> [PROBLEM STATEMENT]: Give again the line that contains "If you don't mind, please find the black" and every line after it to the end of the records. Keep them exactly as they are and add nothing.

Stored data
——

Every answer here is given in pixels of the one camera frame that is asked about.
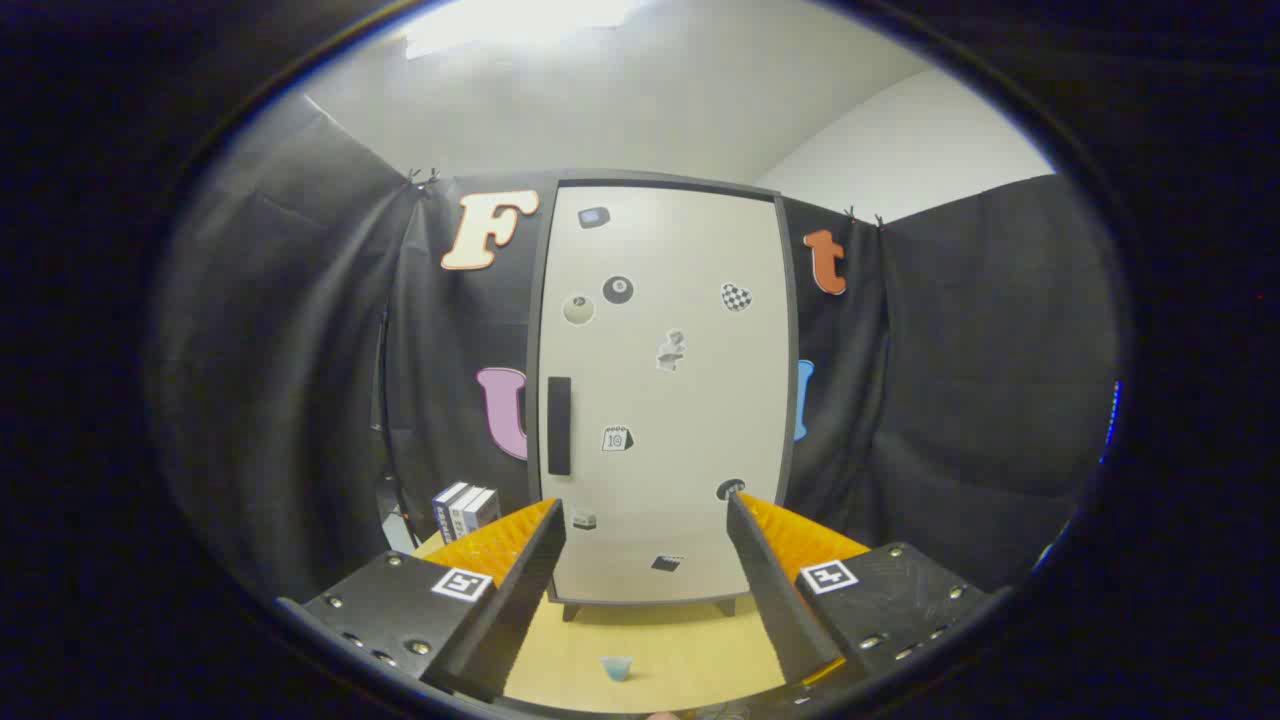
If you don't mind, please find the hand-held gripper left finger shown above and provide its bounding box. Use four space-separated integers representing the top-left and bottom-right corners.
278 498 567 703

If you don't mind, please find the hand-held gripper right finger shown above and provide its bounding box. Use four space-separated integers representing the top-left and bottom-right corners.
726 490 991 701

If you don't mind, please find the white cabinet door black handle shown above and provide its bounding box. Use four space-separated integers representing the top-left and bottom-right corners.
540 185 791 606

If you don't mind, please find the black backdrop cloth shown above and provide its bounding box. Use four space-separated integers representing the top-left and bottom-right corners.
150 95 1121 601

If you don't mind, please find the grey cabinet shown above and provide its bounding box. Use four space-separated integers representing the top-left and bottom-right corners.
525 170 801 623

——

> [TASK SOLUTION]:
If you don't mind, please find the black backdrop cloth shown above and provide its bounding box. Use four space-separated integers representing the top-left and bottom-right corners.
150 95 1121 601

If you don't mind, please find the grey cabinet shown above and provide its bounding box. Use four space-separated integers representing the top-left and bottom-right corners.
525 170 801 623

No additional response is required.